Due to the influence of centrifugal force, accurate contact stiffness model of spindle–toolholder joint at high speeds is crucial in predicting the dynamic behavior and chatter vibration of spindle–toolholder system. In this paper, a macro–micro scale hybrid model is presented to obtain the contact stiffness of spindle–toolholder joint in high speeds. The hybrid model refers to the finite element model in macro-scale and three-dimensional fractal model in micro-scale. The taper contact surface of spindle–toolholder joint is assumed flat in macro-scale and the finite element method is used to obtain the pressure distribution at different speeds. In micro-scale, the topography of contact surfaces is fractal featured and determined by fractal parameters. Asperities in micro-scale are considered as elastic and plastic deformation. Then, the contact ratio, radial and torsional contact stiffness of spindle–toolholder joint can be calculated by integrating the micro asperities. Experiments with BT40 type toolholder–spindle assembly are conducted to verify the proposed model in the case of no speed. The reasonable intervals of spindle speed and drawbar force can be obtained based on the presented hybrid model, which will provide theoretical basis for the application and optimization of the spindle–toolholder system.

Stiffness and damping model of bolted joint based on the modified three-dimensional fractal topography

The machine tools are consisted of many parts and most of them are connected by the bolts. Accurate modeling of contact stiffness and damping for bolted joint is crucial in predicting the dynamic performance of machine tools. This paper presents a modified three-dimensional fractal contact model to obtain the stiffness and damping of bolted joint. Topography of the contact surface of bolted joint is fractal featured and determined by fractal parameters. Asperities in microscale are considered as elastic, elastic–plastic, and full plastic deformation. The expand coefficient ψ is introduced to the size-distribution function of asperities. The real contact area, contact stiffness, and damping of the contact surface can be calculated by integrating the microasperities. The relationship of contact stiffness, damping, fractal dimension D, and fractal roughness parameter G can be obtained. Experiments are conducted to verify the efficiency of the proposed model. The results show that the theoretical mode shapes are in good agreement with the experimental mode shapes. The relative errors between the theoretical and experimental natural frequencies are less than 3.33%, which is less than those of the W-K model and L-L model. The presented model can be used to accurately predict the dynamic characteristic of bolted assembly in the machine tools.

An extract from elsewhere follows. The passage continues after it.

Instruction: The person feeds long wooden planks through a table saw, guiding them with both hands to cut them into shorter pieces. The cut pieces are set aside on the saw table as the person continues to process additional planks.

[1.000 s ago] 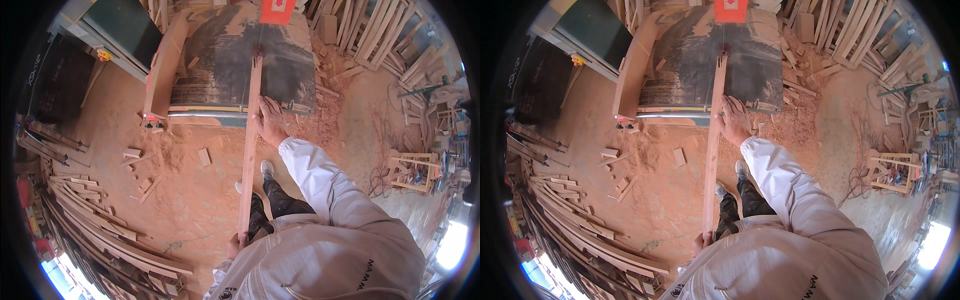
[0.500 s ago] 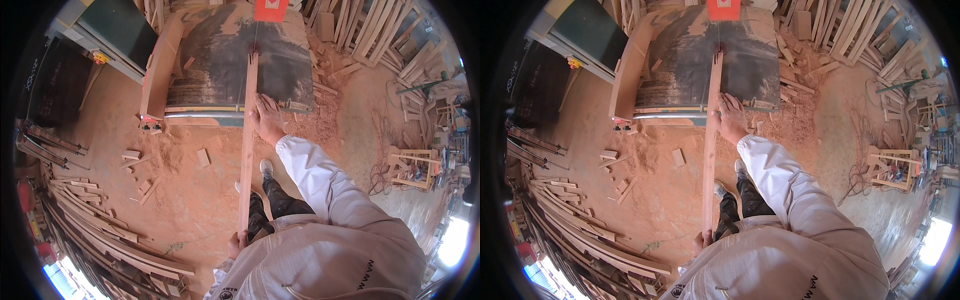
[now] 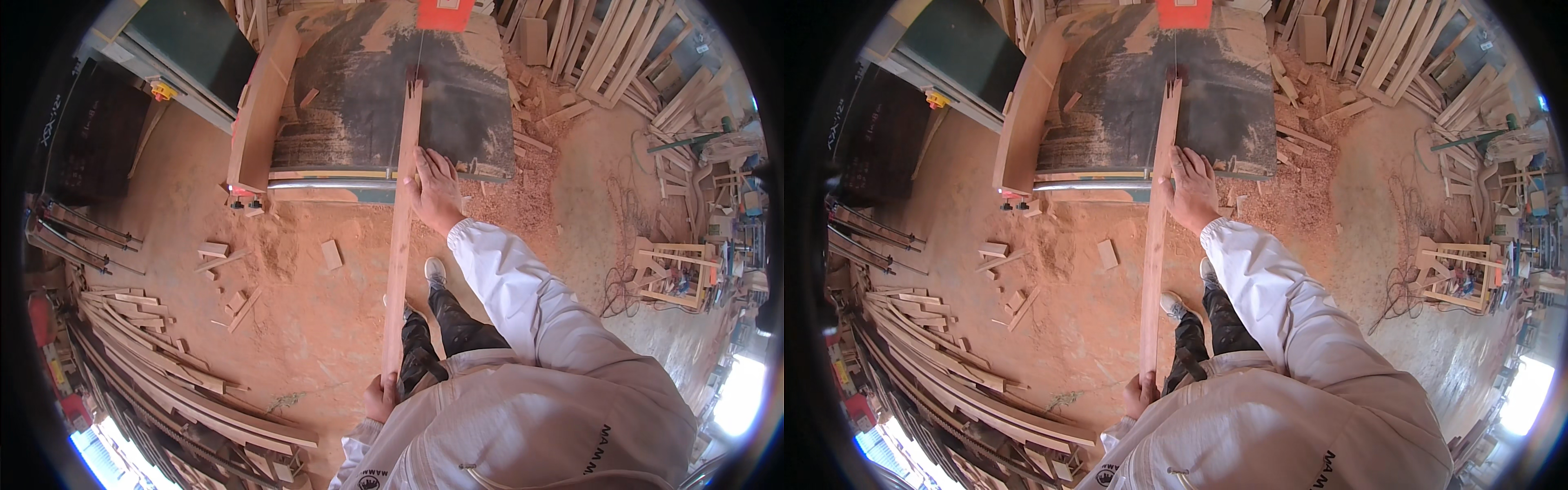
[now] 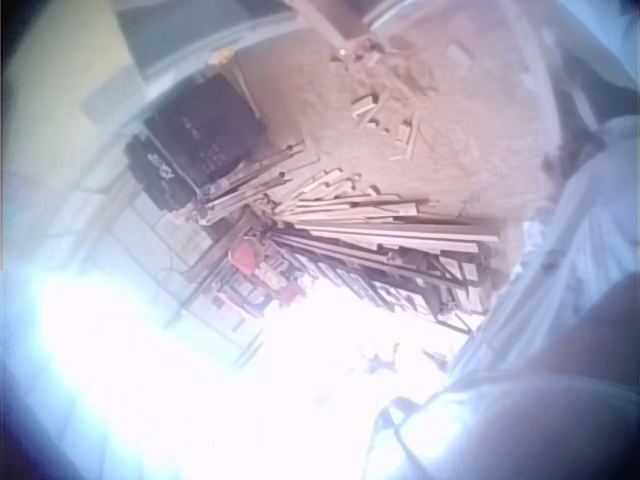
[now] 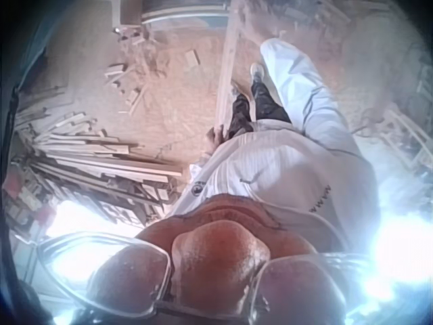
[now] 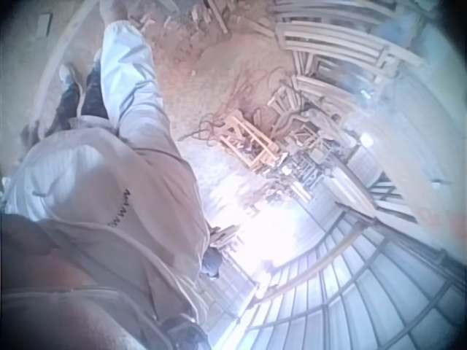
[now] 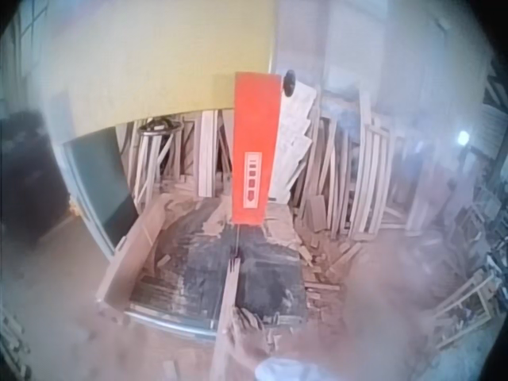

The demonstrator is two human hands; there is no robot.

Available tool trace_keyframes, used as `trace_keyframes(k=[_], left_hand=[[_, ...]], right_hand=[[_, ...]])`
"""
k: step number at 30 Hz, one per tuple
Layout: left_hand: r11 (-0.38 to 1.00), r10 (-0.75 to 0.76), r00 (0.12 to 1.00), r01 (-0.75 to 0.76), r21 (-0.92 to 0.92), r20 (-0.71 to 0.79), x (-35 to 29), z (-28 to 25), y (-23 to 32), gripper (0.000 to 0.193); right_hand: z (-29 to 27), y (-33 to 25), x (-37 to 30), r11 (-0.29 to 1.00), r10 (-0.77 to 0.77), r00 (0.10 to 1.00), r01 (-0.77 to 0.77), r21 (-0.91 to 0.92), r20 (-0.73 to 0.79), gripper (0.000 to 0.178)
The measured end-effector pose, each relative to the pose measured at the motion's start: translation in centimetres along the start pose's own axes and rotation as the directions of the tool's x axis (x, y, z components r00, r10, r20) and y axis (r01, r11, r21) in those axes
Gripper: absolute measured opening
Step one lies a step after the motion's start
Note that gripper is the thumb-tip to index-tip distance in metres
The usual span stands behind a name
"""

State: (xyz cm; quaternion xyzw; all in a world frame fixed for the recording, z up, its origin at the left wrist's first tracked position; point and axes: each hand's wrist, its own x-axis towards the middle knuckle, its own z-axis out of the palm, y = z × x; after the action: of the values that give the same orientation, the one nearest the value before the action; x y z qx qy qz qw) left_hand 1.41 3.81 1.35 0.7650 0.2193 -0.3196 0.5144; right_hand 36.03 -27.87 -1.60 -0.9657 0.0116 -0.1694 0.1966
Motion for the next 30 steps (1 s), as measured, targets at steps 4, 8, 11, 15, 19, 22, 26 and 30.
trace_keyframes(k=[4,8,11,15,19,22,26,30], left_hand=[[1.000,0.006,1.000,-0.006,0.028,-0.007,0.3,0.2,0.2,0.059],[1.000,-0.004,1.000,0.004,0.025,0.009,0.7,0.1,0.3,0.059],[1.000,0.014,1.000,-0.014,0.010,0.005,0.8,0.0,0.3,0.059],[1.000,0.001,1.000,-0.001,-0.012,0.018,1.0,-0.1,0.1,0.060],[1.000,-0.001,1.000,0.001,-0.003,0.020,1.2,-0.1,0.1,0.060],[1.000,0.003,1.000,-0.003,0.003,0.019,1.2,-0.1,0.1,0.061],[1.000,0.003,1.000,-0.003,-0.001,0.015,1.3,-0.1,-0.3,0.061],[1.000,-0.001,1.000,0.001,-0.001,0.018,1.4,-0.1,-0.2,0.062]], right_hand=[[0.3,-0.2,0.1,1.000,0.011,0.999,-0.010,0.027,-0.031,0.062],[0.5,-0.1,0.3,1.000,0.023,0.999,-0.022,0.018,-0.048,0.061],[0.6,-0.3,0.4,0.999,0.033,0.999,-0.033,0.013,-0.041,0.060],[0.4,-0.4,0.5,1.000,0.026,0.998,-0.025,0.016,-0.059,0.058],[0.3,-0.5,0.6,0.999,0.035,0.998,-0.034,0.016,-0.059,0.058],[0.3,-0.4,0.6,0.999,0.041,0.998,-0.040,0.009,-0.057,0.058],[0.4,-0.5,0.6,0.999,0.045,0.998,-0.045,-0.001,-0.048,0.059],[0.3,-0.5,0.7,0.999,0.049,0.998,-0.049,-0.004,-0.041,0.058]])
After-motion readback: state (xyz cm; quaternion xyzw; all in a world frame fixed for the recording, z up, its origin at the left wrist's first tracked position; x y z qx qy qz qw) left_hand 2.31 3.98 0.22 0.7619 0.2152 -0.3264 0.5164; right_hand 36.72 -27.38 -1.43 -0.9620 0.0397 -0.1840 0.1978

A review of hydrostatic bearing system: Researches and applications:

Hydrostatic bearing is a key part that provides precision and long life to machine tools. It is one of the embodiments of tribology, mechanics, optimization method, and structural design in engineering practice. Articles about hydrostatic bearings since 1990 are collected in this review. Researching status is evaluated in two aspects: basic theory and typical application. This article presents a review of research articles related to introducing developments in hydrostatic bearings. Basic theory contains equations and analysis methods which include analytic, numerical, and experimental methods. Typical applications are based on rectangular oil pad, circular oil pad, and journal bearings. Moreover, this article focuses on the analysis of the relevant model, solution, and optimization and summarizes the hotspots and development directions.